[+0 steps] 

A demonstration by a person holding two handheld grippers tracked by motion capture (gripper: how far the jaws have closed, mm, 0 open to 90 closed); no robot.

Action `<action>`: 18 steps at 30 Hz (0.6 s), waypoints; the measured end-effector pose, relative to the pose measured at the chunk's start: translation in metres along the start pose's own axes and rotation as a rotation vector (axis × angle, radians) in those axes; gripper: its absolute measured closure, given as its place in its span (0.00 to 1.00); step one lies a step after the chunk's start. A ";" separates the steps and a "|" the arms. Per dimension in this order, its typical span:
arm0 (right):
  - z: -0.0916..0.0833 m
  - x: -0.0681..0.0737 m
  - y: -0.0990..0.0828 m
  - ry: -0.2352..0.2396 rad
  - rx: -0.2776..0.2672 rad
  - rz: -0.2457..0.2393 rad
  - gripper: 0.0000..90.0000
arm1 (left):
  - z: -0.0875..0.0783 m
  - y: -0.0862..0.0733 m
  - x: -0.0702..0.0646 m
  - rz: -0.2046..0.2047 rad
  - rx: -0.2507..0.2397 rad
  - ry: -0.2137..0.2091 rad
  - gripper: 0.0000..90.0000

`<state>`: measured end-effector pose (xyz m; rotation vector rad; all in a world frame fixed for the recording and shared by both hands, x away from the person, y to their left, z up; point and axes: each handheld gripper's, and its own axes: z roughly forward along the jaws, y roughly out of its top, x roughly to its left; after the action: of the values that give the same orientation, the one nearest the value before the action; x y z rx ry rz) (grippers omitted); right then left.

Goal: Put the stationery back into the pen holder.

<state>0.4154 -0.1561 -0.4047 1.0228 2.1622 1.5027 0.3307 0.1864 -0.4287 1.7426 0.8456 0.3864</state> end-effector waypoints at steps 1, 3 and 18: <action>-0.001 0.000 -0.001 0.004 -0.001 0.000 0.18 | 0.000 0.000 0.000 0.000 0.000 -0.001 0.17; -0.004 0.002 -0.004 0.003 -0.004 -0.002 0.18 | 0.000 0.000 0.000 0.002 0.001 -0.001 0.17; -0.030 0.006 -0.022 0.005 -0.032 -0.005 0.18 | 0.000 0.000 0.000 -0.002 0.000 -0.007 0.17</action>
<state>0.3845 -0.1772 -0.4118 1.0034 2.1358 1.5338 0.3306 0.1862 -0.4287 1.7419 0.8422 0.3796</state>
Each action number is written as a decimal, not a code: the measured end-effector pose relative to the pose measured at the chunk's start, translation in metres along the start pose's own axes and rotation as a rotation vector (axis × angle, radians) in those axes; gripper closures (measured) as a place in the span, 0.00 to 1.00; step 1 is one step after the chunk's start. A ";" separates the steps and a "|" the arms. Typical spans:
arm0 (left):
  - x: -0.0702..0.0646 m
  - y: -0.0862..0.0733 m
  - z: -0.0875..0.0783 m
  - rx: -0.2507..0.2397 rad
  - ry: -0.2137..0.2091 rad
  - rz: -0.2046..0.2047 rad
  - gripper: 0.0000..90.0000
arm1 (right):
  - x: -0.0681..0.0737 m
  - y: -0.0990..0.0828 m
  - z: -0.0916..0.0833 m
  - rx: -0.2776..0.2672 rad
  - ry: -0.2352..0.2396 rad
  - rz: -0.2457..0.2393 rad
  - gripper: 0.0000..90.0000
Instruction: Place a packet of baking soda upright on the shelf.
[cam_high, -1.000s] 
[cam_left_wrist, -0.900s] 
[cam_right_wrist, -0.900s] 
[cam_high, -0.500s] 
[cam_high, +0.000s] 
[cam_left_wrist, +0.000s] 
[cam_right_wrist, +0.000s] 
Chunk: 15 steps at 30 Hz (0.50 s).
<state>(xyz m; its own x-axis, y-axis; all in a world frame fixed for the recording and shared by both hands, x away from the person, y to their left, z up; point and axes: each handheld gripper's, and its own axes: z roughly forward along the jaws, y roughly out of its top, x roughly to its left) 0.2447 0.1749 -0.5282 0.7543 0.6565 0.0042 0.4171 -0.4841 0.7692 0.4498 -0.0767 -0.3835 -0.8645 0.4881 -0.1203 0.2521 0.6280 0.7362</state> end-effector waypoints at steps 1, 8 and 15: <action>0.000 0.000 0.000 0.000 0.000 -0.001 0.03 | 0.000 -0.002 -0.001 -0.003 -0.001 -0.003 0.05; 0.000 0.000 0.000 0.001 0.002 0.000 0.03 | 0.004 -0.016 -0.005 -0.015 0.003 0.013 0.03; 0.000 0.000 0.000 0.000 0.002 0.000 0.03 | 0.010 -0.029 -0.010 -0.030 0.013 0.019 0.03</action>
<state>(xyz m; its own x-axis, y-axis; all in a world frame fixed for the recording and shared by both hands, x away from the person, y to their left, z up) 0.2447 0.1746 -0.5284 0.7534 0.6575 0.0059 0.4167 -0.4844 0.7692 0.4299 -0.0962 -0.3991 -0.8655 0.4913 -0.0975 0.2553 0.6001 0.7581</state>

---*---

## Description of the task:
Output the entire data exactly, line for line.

## Solution to this task:
[+0 steps] 

A demonstration by a person holding two handheld grippers tracked by motion capture (gripper: how far the jaws have closed, mm, 0 open to 90 closed); no robot.

Action `<action>`: 18 steps at 30 Hz (0.6 s), waypoints; the measured end-effector pose, relative to the pose measured at the chunk's start: translation in metres along the start pose's own axes and rotation as a rotation vector (axis × angle, radians) in those axes; gripper: its absolute measured closure, given as its place in its span (0.00 to 1.00); step one lies a step after the chunk's start. A ";" separates the steps and a "|" the arms. Per dimension in this order, its typical span:
arm0 (right):
  - z: -0.0916..0.0833 m
  - x: -0.0681..0.0737 m
  - y: -0.0990..0.0828 m
  - ry: -0.2352..0.2396 rad
  - rx: -0.2776..0.2672 rad
  - rz: -0.2457..0.2393 rad
  - gripper: 0.0000..90.0000
arm1 (left):
  - z: -0.0875..0.0783 m
  - y: -0.0862..0.0733 m
  - x: -0.0702..0.0646 m
  - rz: -0.2046..0.2047 rad
  - rx: -0.2507..0.2397 rad
  - ry: -0.2137..0.2091 rad
  - gripper: 0.0000..90.0000

`<state>`: measured end-effector pose (xyz m; rotation vector rad; all in a world frame fixed for the recording and shared by both hands, x away from the person, y to their left, z up; point and axes: each handheld gripper's, and its own axes: z roughly forward along the jaws, y roughly out of its top, x roughly to its left; after the action: of the values that give the same orientation, the one nearest the value before the action; x y z rx ry rz) (grippers omitted); right then left.

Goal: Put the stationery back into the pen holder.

<state>0.4154 -0.1561 -0.4047 1.0228 2.1622 1.5027 0.3307 0.1864 -0.4287 1.7426 0.8456 0.3864</state> end-effector waypoints at steps 1, 3 and 18: <action>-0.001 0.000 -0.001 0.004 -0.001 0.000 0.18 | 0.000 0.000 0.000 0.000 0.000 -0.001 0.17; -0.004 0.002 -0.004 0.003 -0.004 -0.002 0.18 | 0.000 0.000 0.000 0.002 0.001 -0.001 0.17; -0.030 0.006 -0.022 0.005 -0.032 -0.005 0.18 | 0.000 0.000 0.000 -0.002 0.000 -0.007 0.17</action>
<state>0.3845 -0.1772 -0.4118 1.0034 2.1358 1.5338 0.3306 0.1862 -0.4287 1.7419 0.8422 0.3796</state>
Each action number is written as a decimal, not a code: the measured end-effector pose relative to the pose measured at the chunk's start, translation in metres along the start pose's own axes and rotation as a rotation vector (axis × angle, radians) in those axes; gripper closures (measured) as a place in the span, 0.00 to 1.00; step 1 is one step after the chunk's start. A ";" separates the steps and a "|" the arms. Typical spans:
arm0 (left):
  - x: -0.0702..0.0646 m
  - y: -0.0862..0.0733 m
  - z: -0.0875..0.0783 m
  - rx: -0.2507..0.2397 rad
  - ry: -0.2137..0.2091 rad
  - rz: -0.2046..0.2047 rad
  - gripper: 0.0000..90.0000
arm1 (right):
  - x: -0.0681..0.0737 m
  - y: -0.0990..0.0828 m
  - z: -0.0916..0.0833 m
  - rx: -0.2776..0.2672 rad
  - ry: -0.2352..0.2396 rad
  - rz: -0.2457..0.2393 rad
  - gripper: 0.0000..90.0000
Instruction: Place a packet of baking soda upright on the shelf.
[cam_high, -1.000s] 
[cam_left_wrist, -0.900s] 
[cam_right_wrist, -0.900s] 
[cam_high, -0.500s] 
[cam_high, +0.000s] 
[cam_left_wrist, +0.000s] 
[cam_right_wrist, +0.000s] 
Chunk: 15 steps at 30 Hz (0.50 s).
<state>(xyz m; its own x-axis, y-axis; all in a world frame fixed for the recording and shared by both hands, x away from the person, y to their left, z up; point and axes: each handheld gripper's, and its own axes: z roughly forward along the jaws, y roughly out of its top, x roughly to its left) 0.2447 0.1749 -0.5282 0.7543 0.6565 0.0042 0.4171 -0.4841 0.7692 0.4498 -0.0767 -0.3835 -0.8645 0.4881 -0.1203 0.2521 0.6280 0.7362</state> end-effector waypoints at steps 1, 8 and 15: <action>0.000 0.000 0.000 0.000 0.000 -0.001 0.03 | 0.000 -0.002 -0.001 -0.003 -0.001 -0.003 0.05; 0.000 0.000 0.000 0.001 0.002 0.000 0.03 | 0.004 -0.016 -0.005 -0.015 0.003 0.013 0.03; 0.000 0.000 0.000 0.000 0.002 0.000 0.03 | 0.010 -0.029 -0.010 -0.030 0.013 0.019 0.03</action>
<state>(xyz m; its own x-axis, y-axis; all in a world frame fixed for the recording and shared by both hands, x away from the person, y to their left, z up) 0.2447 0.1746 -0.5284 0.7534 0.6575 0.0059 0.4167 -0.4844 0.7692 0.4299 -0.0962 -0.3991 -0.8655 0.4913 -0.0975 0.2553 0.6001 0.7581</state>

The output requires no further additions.